“One corporate hospital’s revenue was hit by about 3%—when stents that were being charged at up to Rs 2,00,000 ($3,041) were fixed at Rs 29,600 ($450)—and the easiest way to recover was to increase the price of medical procedure by 40-45% for patients who pay out-of-pocket. In the last seven months, hospitals have reached the same monthly revenues as before the price was ceiled,” he added while talking about large corporate hospital chains.
As is evident in the graph above. Prices of angioplasty procedures have risen significantly since these were negotiated with a public sector insurance company. (The January 2016 prices are sourced from an RTI application and the current prices are sourced from MediFee.)
The strategy was not very different, just the increase in the price of the procedure was less in hospitals whose primary aim was not profits, said a cardiologist with Christian Medical College (CMC) in Ludhiana. Everyone increased procedure costs, CMC increased it less than other hospitals, he said.
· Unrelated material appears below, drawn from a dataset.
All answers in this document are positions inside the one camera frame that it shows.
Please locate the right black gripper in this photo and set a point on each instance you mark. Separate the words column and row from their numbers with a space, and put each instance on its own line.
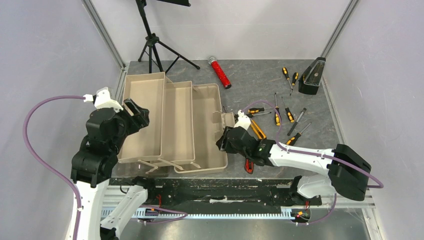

The drug regulator, National Pharmaceutical Pricing Authority, which fixed the ceiling price of stents, was right in shining a light on markups (as much as 650%) which were largely benefitting the hospital. But it was plainly wrong in assuming that hospitals were so blinded by greed that they’d forget to price angioplasty packages efficiently to attract patients.
Why are hospitals not settling for what should be a reasonable margin on stents?
“Don’t ask me how it came about. People would negotiate on procedure costs but once a US multinational manufactured stent came into the picture, no one negotiated. At some point, hospitals realised that it was one of the best ways to ensure profits,” said a senior executive of Narayana Hrudayalaya on the condition of anonymity.
The cardiologists are obligated to educate the patient on all their options, ranging from stents that cost Rs 10,000 ($152) to the ones that cost Rs 2,00,000 ($3,041). The rich make the obvious choice for high-end stents. “Consider buying shoes. The ones with purchasing power would want to buy the expensive one,” he added.
The winner takes it all
The unreasonable margin on stents, in turn, cross-subsidised the angioplasty procedure. It also gives hospitals some room to provide free treatment to emergency patients and poor patients, as obligated by some state governments. By curtailing margins on stents, hospitals now have no incentive to design operationally efficient standardised packages for angioplasty. Patients will have to pay the real cost of healthcare services, the senior executive explained with a sigh.
About 400,000 angioplasty procedures are conducted annually in India, a number that is consistently growing as demand is met by healthcare infrastructure being developed largely by private hospitals.
At Narayana, about 60% of nearly 2.1 million patients that it treated last year, pay cash. And they have no option but to pay the increased price and thus lose out on the benefit of price control of stents that the government had promised. The cash patient has already lost the battle for affordable angioplasty with increased procedure costs. The insurance patient is the winner for now. But is she really?
If Narayana succeeds in negotiating with insurers this month, the remaining patients would have lost the benefit of price-controlled stents, too. Because that’d mean Narayana increasing the angioplasty procedure costs for insurance-covered patients.
Will the insurers give in?
The former CEO of one of the largest private insurance companies explains that some insurance companies may be prepared, like Max Bupa, which tracks prices of four procedures (angioplasty, cataract, knee and gallbladder surgery) closely to have smart negotiations. “Major hospitals have the muscle to pull the negotiation in their favour, but not all of them would be able to,” he said.
Even if they do not succeed in negotiations to revise procedure costs, the hospitals have already started to play tricks with patients on other implants, says a General Manager, Health, of a public sector insurance company in New Delhi.